Vladislav Delay is the most frequently used pseudonym of Sasu Ripatti (born 1976), a Finnish electronic musician. He has also recorded as Luomo, Sistol, Uusitalo, Conoco, and Ripatti, working in styles such as minimal techno, glitch, and house.

Background
Ripatti has been involved in the ambient music, glitch, house, and techno genres. His method of track production involves a mixture of synthesizing, vocal recording and live reprocessing. Many tracks have an organic feeling, conjured through rolling, dubby basslines and processed vocal snippets, often from his wife Antye Greie aka AGF. Their daughter was born in 2006.

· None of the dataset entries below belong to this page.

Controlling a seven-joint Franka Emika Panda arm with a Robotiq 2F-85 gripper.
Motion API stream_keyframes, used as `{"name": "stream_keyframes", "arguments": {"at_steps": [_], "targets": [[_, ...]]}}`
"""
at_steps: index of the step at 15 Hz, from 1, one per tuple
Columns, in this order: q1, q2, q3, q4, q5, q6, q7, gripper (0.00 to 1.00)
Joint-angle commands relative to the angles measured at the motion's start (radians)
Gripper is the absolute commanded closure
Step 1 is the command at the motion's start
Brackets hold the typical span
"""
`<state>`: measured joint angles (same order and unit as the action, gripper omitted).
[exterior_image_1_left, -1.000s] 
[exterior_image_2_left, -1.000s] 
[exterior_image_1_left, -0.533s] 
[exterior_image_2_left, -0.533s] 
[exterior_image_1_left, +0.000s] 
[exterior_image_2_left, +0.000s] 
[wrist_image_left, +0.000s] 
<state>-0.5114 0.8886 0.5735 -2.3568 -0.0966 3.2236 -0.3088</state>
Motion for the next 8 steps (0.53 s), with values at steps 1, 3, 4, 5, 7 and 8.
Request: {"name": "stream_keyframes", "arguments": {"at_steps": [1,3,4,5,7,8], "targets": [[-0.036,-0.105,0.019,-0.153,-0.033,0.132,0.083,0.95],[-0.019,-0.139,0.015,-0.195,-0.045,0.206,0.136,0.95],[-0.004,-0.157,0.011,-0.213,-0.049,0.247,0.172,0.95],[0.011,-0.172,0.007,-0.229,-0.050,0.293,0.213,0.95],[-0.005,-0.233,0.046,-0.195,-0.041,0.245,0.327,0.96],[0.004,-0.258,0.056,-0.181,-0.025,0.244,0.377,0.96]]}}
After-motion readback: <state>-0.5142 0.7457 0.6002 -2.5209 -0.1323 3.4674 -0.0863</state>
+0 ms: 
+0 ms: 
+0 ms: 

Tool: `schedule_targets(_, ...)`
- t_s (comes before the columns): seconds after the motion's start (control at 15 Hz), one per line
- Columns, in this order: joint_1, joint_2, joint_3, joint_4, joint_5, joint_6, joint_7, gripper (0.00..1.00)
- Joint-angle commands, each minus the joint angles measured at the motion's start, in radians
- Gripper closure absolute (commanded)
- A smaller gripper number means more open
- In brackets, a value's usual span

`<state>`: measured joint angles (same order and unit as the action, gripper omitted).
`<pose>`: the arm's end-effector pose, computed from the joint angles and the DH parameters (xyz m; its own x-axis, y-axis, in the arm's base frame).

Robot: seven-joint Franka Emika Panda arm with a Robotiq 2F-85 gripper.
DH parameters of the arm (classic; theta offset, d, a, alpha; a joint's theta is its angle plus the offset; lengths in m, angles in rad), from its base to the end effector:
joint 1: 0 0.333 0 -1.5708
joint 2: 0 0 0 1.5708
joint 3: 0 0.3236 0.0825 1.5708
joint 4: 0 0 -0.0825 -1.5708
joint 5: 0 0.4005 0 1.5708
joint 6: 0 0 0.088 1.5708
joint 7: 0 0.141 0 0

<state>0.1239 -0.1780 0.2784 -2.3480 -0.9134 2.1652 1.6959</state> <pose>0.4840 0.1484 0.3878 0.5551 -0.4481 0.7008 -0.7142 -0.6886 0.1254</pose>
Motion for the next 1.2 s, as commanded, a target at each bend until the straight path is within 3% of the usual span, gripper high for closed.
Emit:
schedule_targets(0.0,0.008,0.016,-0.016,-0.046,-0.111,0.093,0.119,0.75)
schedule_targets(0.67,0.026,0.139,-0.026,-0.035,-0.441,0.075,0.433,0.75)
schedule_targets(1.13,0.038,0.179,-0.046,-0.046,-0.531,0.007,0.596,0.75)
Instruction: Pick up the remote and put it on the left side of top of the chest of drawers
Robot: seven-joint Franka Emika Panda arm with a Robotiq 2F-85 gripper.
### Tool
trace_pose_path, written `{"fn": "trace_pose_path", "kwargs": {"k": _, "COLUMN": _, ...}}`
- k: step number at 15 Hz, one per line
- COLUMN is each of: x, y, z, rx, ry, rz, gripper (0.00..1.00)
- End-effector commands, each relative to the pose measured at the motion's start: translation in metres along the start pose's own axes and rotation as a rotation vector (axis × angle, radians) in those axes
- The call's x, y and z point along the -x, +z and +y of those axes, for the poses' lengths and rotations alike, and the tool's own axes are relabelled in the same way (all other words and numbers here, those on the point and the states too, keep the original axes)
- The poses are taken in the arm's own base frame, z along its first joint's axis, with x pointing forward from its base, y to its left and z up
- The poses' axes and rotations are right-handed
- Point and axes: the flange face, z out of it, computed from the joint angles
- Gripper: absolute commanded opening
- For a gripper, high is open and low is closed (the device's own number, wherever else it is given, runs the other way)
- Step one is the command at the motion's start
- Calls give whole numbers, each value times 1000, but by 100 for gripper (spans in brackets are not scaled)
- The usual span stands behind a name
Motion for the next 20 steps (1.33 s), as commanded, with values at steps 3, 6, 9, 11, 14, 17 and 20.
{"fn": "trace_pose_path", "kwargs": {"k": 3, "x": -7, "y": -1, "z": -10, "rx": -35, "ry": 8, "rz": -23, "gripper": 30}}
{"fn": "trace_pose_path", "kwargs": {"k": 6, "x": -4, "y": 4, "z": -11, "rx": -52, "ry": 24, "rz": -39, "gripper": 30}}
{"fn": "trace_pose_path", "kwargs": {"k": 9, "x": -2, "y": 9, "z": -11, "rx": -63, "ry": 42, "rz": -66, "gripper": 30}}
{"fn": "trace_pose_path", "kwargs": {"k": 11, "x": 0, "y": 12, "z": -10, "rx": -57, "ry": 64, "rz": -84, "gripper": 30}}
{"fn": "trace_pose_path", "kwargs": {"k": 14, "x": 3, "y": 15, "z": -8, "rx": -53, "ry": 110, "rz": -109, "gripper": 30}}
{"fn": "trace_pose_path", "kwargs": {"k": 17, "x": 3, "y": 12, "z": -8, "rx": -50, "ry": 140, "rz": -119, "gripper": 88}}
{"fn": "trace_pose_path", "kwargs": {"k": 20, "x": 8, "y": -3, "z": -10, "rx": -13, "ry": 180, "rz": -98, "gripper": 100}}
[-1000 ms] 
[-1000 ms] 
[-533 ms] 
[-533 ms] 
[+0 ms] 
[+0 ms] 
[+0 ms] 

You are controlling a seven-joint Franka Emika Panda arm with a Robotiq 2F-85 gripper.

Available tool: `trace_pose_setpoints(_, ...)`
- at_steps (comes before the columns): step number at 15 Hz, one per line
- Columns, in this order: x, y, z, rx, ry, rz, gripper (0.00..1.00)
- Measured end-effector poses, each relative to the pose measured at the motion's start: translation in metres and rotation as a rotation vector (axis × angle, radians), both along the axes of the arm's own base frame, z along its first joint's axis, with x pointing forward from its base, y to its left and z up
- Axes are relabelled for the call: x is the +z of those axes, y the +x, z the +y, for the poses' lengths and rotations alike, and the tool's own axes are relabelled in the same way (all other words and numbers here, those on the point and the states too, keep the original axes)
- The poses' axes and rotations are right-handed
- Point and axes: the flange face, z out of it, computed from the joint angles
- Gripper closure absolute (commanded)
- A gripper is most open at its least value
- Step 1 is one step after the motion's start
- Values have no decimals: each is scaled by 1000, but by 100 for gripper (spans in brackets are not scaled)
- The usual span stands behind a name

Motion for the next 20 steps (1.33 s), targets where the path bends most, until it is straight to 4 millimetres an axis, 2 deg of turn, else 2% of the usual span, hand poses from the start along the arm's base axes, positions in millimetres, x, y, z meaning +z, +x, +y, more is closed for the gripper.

Ripatti has released EPs and albums on numerous underground electronic labels, including Raster-Noton, Force Tracks, Chain Reaction, Mille Plateaux, Resopal, and Sigma Editions. He also founded the Finnish music label Huume Recordings and currently runs a label called Ripatti, on which he has released the album Visa and several footwork-oriented singles under the name Ripatti.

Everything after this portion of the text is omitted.